Exclude the pictures, and otherwise reproduce the data in full.

Given material: Begin

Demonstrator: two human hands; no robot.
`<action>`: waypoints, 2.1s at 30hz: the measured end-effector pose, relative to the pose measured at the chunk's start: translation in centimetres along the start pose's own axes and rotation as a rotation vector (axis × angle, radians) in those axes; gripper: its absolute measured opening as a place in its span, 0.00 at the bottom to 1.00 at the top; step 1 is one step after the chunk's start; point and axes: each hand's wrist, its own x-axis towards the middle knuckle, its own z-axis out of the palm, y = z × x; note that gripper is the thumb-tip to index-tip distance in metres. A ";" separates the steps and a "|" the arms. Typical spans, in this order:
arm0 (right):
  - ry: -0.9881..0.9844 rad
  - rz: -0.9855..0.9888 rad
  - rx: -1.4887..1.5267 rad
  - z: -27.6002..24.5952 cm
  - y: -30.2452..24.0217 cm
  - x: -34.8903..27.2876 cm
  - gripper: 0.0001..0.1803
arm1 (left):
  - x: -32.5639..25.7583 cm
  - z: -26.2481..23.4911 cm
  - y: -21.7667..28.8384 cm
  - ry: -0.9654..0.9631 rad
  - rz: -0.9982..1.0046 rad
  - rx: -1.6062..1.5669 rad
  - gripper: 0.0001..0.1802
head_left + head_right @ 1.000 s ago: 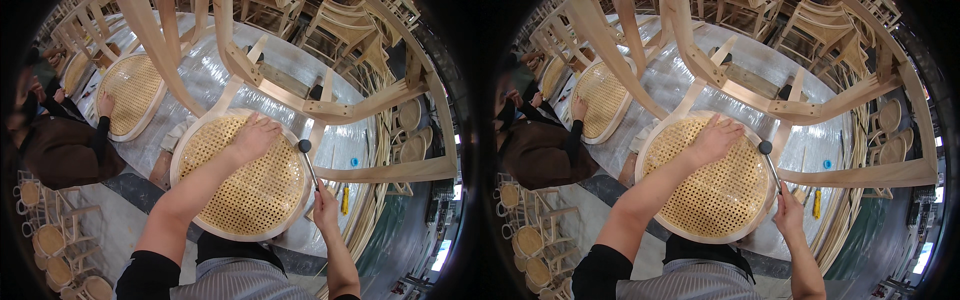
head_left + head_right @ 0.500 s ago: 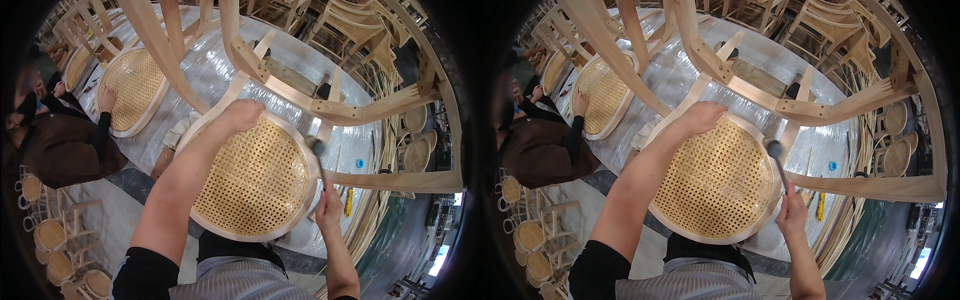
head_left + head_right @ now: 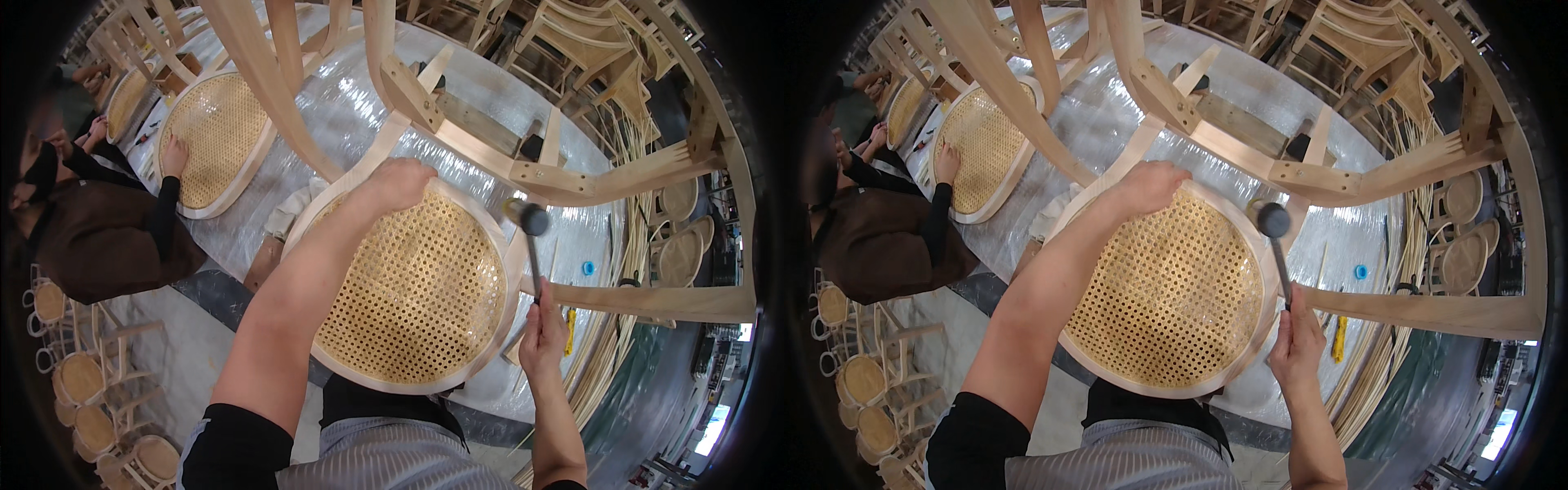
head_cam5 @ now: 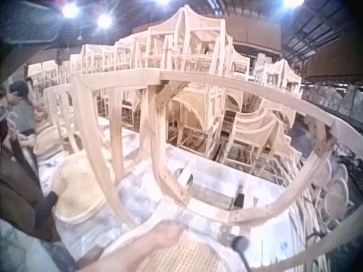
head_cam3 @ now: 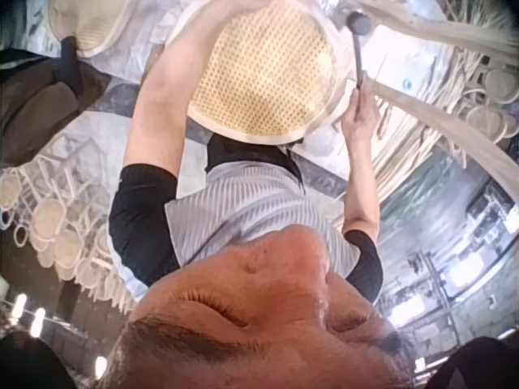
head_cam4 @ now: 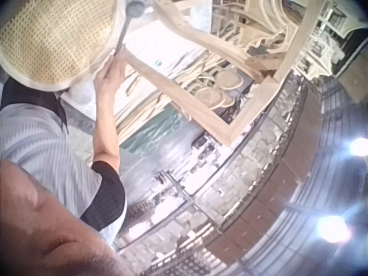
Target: The person weaves cane strips into the seat frame of a wooden chair, using a rubber mallet to tap the strips into place and a utility knife to trim excess material. The process involves inserting strips, securing them, and trimming to fit the frame.
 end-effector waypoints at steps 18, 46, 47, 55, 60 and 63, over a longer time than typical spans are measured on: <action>0.098 -0.063 -0.031 1.3 -1.9 2.2 0.27 | -0.2 -0.6 0.8 -0.024 -0.030 0.044 0.25; -0.075 -0.135 -0.054 1.5 0.2 2.9 0.26 | 0.3 -1.0 1.9 -0.046 -0.041 -0.021 0.28; -0.119 -0.086 -0.070 1.7 -0.8 3.7 0.27 | -0.2 -0.8 1.0 -0.037 -0.068 -0.002 0.28; -0.164 -0.018 -0.141 0.9 -2.1 4.7 0.30 | -0.1 -0.7 1.3 -0.047 -0.075 -0.003 0.28; -0.011 -0.078 -0.008 1.6 -3.1 5.2 0.29 | -0.1 -0.8 0.5 -0.009 -0.035 -0.002 0.27; -0.157 -0.088 -0.136 2.0 -2.3 5.8 0.30 | 0.0 -1.1 1.1 -0.029 -0.059 -0.033 0.27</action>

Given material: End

- Exercise solution -
Demonstrator: two human hands; no robot.
`<action>`: waypoints, 2.1s at 30hz: the measured end-effector pose, relative to the pose measured at the chunk's start: translation in centimetres along the start pose's own axes and rotation as a rotation vector (axis × angle, radians) in those axes; gripper: its absolute measured opening as a place in its span, 0.00 at the bottom to 1.00 at the top; step 1 is one step after the chunk's start; point and axes: each hand's wrist, its own x-axis towards the middle knuckle, its own z-axis out of the palm, y = z × x; note that gripper is the thumb-tip to index-tip distance in metres. A ";" separates the steps and a "|" the arms. Typical spans, in this order:
arm0 (right):
  - ry: -0.9881..0.9844 rad
  - rz: -0.9855..0.9888 rad
  - rx: -1.4887..1.5267 rad
  - z: -27.6002..24.5952 cm
  - y: -30.2452..24.0217 cm
  - x: -34.8903..27.2876 cm
  - gripper: 0.0001..0.1803
arm1 (left):
  - x: -32.5639..25.7583 cm
  - z: -26.2481..23.4911 cm
  - y: -21.7667..28.8384 cm
  - ry: -0.9654..0.9631 rad
  - rz: -0.9982..1.0046 rad
  - rx: -1.6062..1.5669 rad
  - gripper: 0.0001..0.1802
head_left + head_right @ 1.000 s ago: 
head_left + head_right @ 0.500 s ago: 
head_left + head_right @ now: 
head_cam5 @ now: 
head_cam3 @ now: 
head_cam4 @ now: 
Target: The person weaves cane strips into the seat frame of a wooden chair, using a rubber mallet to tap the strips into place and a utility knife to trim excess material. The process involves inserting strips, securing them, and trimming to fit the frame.
 end-effector waypoints at steps 18, 46, 47, 55, 60 and 63, over a longer time than typical spans are measured on: <action>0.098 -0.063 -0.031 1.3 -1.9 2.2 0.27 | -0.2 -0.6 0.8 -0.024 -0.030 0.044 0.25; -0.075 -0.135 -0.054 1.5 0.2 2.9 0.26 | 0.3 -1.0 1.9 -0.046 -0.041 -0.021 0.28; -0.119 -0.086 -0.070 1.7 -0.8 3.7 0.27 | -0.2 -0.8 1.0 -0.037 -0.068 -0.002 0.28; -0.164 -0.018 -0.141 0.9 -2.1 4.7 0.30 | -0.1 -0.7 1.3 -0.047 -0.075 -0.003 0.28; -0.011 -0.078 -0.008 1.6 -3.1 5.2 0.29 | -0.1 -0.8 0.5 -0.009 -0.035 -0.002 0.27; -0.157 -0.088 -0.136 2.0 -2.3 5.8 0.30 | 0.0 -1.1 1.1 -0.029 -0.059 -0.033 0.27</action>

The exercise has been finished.